- [What is being asked] In the material below, find each line with the word "pink" and copy it.

- [Task input]
══════════════════════════════

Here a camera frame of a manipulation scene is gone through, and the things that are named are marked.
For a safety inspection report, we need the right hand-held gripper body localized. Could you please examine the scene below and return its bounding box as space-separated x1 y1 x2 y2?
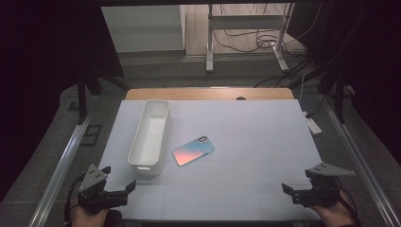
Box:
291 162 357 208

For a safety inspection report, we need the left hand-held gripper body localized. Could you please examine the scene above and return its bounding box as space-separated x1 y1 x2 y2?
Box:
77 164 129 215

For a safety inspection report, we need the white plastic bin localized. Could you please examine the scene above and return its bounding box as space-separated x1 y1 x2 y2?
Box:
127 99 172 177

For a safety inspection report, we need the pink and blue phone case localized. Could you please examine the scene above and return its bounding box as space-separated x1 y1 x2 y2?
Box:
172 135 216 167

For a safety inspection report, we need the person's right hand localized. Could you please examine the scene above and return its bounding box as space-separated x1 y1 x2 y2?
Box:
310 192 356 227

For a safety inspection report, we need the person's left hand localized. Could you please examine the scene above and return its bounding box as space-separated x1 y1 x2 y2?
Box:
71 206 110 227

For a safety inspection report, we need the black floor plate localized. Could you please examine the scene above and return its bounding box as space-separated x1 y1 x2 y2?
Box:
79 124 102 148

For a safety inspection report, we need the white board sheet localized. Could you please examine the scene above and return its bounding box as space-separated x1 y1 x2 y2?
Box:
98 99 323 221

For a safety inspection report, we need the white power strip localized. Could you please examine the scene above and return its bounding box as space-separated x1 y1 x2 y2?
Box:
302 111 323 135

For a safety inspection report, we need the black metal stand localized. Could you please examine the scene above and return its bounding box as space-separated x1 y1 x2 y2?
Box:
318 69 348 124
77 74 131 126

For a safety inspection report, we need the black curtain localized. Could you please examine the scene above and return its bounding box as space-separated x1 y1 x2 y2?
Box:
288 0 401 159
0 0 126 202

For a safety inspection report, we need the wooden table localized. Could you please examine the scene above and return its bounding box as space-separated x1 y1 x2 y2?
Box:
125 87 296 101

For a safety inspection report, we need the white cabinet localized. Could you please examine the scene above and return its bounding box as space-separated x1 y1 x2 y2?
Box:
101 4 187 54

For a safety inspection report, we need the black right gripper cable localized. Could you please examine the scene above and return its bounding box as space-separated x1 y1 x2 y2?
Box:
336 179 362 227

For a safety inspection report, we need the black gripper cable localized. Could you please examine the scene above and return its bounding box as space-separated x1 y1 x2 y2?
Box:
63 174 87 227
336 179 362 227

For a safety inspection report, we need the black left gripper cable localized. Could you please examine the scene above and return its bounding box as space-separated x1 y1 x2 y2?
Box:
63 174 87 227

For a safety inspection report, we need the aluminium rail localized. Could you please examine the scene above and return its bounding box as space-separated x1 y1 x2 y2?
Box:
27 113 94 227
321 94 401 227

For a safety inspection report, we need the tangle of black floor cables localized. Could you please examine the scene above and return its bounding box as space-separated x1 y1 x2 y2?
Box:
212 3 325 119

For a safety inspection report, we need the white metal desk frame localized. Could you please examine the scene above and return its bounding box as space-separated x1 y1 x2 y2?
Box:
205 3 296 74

══════════════════════════════

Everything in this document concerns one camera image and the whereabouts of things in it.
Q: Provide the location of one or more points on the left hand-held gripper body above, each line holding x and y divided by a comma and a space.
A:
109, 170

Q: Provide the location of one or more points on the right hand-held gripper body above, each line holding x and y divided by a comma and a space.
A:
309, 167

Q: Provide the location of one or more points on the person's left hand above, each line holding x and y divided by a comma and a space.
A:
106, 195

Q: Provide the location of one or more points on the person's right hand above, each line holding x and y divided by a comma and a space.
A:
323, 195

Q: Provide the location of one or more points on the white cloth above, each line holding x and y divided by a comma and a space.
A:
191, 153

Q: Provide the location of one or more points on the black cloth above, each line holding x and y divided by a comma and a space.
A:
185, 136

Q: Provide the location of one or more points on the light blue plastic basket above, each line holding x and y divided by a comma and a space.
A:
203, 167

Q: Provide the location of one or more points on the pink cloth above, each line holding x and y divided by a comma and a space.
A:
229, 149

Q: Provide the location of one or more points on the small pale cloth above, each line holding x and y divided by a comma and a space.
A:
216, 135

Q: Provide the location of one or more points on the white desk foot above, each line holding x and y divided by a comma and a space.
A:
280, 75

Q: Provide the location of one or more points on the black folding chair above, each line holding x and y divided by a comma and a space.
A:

══════════════════════════════

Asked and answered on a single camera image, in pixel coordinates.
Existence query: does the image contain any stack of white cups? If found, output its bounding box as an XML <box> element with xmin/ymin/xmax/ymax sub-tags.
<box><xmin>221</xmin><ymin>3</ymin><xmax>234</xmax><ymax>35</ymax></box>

══════════════════════════════

- [Solution]
For a safety inspection report, we need the pink and blue phone case localized. Could you please examine the scene above and return its bounding box as space-separated x1 y1 x2 y2?
Q: Provide the location of one or more points on the pink cloth above, each line holding x and y divided by a comma and a space.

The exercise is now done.